An historic Cape Breton church has been saved from the wrecking ball and transformed from a place of worship into a place to say goodbye to loved ones.

“The intent was to save the church. It was such an integral part of the community that he just knew the setting of the church would comply with his plans for a funeral home,” says Debbie Tracey, whose brother owns T.J. Tracey Cremation and Burial Specialists in Glace Bay, N.S.

The main level of the former Holy Family Church includes two visitation rooms and a non-denominational chapel with seating for 130 people. The family-run funeral home says it offers services at affordable prices.
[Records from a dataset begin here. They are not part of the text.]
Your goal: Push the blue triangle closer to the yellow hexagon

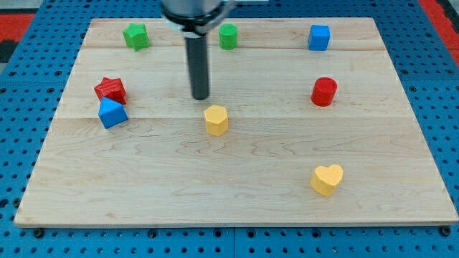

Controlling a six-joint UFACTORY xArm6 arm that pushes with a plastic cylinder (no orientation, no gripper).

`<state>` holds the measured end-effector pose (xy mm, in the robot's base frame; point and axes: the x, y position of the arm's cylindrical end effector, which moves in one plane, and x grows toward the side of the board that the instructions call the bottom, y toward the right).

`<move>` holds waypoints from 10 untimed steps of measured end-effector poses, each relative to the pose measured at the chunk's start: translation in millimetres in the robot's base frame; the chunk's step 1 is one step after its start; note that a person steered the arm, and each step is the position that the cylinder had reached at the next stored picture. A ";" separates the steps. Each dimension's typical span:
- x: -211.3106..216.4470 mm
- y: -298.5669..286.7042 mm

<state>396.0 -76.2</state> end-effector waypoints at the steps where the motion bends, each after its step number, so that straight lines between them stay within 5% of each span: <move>1: 0.0 -49.1; 2: 12.2 -104.3; 4: 68.4 -116.0; 8: 44.3 -133.4; 10: 48.7 -186.1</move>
<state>444.8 -262.3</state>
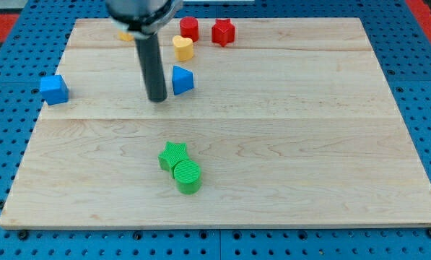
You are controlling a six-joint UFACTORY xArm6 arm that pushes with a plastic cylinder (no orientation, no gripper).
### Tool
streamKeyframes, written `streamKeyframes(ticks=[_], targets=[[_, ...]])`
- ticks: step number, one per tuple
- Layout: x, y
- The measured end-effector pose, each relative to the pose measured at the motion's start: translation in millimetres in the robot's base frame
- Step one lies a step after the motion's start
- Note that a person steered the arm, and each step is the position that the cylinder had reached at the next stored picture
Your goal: Push the blue cube towards the blue triangle
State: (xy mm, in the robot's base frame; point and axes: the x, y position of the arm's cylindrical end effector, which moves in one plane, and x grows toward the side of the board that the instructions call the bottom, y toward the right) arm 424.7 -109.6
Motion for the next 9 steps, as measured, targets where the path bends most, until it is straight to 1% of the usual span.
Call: streamKeyframes(ticks=[1,2,3,4,6,7,9], targets=[[47,-112],[55,-195],[55,-195],[4,-193],[-16,-195],[-41,-192],[-48,-162]])
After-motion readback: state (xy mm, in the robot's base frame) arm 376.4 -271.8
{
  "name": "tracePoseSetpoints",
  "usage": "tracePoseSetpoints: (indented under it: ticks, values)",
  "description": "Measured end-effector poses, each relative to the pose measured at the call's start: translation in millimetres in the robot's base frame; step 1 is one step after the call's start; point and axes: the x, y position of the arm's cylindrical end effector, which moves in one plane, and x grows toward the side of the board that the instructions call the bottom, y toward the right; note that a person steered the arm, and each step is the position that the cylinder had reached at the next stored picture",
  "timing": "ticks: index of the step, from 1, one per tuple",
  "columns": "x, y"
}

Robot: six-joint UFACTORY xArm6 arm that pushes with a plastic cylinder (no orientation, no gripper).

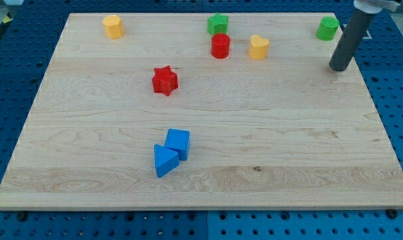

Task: Move the blue triangle towards the center left of the board

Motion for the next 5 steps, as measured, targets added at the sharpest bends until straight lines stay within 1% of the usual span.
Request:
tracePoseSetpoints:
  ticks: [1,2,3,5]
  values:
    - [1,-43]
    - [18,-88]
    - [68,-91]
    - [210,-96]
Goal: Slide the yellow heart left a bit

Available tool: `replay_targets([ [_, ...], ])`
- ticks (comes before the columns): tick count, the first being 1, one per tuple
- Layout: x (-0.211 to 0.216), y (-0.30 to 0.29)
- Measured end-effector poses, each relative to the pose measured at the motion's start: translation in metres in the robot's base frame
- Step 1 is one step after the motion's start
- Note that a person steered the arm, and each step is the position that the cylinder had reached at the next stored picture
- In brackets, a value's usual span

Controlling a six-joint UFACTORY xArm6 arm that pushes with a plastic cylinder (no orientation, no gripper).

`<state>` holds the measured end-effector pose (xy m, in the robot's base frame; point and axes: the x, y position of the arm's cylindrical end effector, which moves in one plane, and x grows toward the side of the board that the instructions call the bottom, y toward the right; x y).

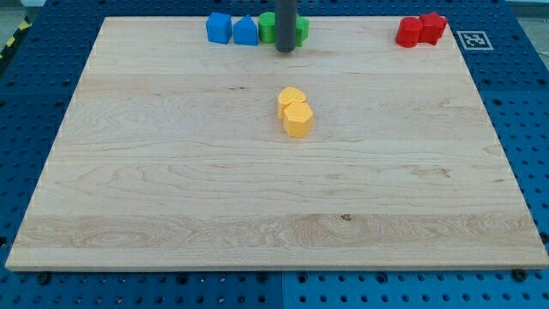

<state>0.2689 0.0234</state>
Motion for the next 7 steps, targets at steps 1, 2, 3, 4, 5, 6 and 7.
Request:
replay_targets([
  [1,0.0,0.024],
  [2,0.0,0.051],
  [3,0.0,0.056],
  [4,0.0,0.056],
  [5,0.018,0.065],
  [6,0.072,0.072],
  [7,0.11,0.075],
])
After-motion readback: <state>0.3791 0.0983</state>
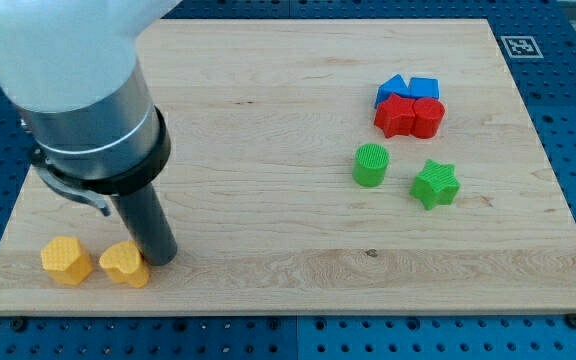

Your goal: Slide the green circle and green star diagonal to each other

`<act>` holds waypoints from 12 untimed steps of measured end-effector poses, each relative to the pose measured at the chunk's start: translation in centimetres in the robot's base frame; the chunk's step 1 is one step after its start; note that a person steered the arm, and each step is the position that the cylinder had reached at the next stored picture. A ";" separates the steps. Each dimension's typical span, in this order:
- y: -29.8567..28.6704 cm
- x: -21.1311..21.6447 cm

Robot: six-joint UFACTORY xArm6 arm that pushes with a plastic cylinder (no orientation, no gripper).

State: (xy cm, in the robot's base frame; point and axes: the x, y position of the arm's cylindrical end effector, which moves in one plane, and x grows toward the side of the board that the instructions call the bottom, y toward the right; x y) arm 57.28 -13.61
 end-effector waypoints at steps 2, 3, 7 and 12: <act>-0.3 0.0; 0.5 0.0; 44.7 -2.8; 10.8 -7.2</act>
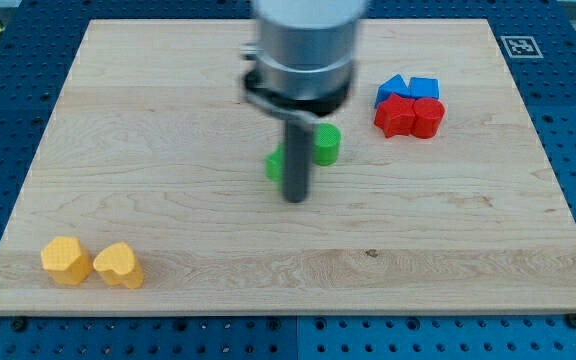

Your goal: Slide the green circle and green star diagonal to each other

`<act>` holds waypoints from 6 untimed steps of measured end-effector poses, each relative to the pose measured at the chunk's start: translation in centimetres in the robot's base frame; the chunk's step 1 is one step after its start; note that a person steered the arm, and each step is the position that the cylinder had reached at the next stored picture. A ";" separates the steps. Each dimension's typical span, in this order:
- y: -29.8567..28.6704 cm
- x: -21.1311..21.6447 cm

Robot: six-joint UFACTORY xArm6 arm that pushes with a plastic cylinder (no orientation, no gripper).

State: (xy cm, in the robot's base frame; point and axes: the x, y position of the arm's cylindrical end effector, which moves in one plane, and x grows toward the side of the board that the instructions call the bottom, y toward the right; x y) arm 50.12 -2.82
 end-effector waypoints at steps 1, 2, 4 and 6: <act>-1.2 -0.7; 5.8 -1.0; 9.7 -5.4; -3.6 -5.3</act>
State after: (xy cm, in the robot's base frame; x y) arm 44.78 -6.39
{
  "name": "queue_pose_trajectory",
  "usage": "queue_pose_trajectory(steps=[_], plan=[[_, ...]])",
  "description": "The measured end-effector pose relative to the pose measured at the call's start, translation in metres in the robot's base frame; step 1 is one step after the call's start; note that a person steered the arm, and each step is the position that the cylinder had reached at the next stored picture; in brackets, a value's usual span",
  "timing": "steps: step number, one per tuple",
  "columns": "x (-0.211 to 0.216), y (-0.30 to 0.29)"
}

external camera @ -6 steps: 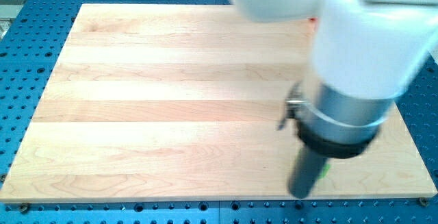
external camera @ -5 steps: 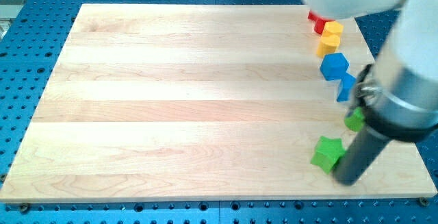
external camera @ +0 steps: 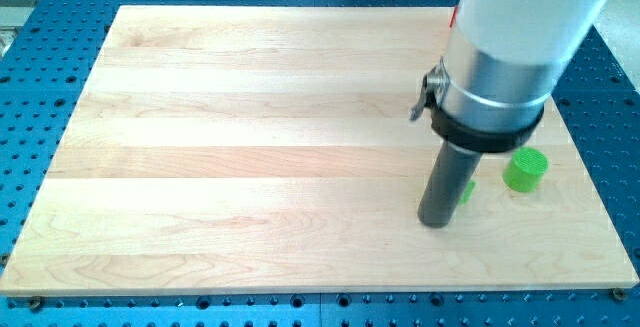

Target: Push the green star slightly up

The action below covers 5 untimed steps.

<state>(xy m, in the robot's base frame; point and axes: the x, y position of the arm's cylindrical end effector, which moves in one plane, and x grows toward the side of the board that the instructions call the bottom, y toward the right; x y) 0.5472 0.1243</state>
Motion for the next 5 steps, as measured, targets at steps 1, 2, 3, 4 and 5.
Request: queue_pose_trajectory(steps=[1,2,3,4,5], plan=[[0.019,0.002],[-0.008,0.04],[-0.056,0.047],[-0.05,0.035],[-0.043,0.027]])
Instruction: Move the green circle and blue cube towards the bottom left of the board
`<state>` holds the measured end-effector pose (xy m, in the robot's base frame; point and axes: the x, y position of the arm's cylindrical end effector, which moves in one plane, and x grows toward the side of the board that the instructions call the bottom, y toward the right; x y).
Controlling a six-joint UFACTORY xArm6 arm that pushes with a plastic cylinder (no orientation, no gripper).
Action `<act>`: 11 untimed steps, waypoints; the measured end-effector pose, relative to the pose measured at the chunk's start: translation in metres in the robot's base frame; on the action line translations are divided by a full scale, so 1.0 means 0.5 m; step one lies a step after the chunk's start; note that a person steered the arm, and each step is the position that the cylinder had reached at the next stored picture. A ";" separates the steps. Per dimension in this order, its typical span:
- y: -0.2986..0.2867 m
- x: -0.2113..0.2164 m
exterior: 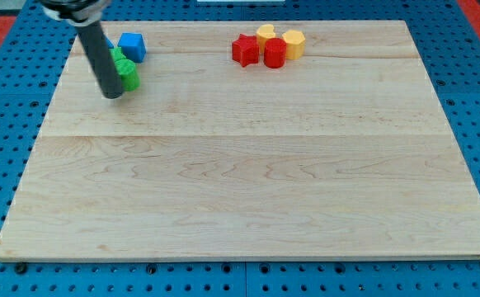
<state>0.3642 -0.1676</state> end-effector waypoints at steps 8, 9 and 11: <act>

The new business has received a positive response from the community and from the church’s former parishioners, who say it gives them hope.

“When the doors on this church closed, they thought they would never be able to come back,” says funeral home employee Linda Tracey. “They thought they would be married here and when the end of life came for them, that they wouldn’t get to go in the church they were brought up in.”

More than 50 services have been held at the funeral home since it opened in September. From the transportation to overall services, everything is family-driven, including the baked goods that are offered to mourners.

“It’s all home-baked, taught to us by our mother who raised 15 of us,” says Linda Tracey. “It’s all her recipes that we use and a few of our own.”

“It does give them relaxation,” says Debbie Tracey. “For some people, a church is very meaningful to them, so to lay their loved one to rest in that environment means a great deal.”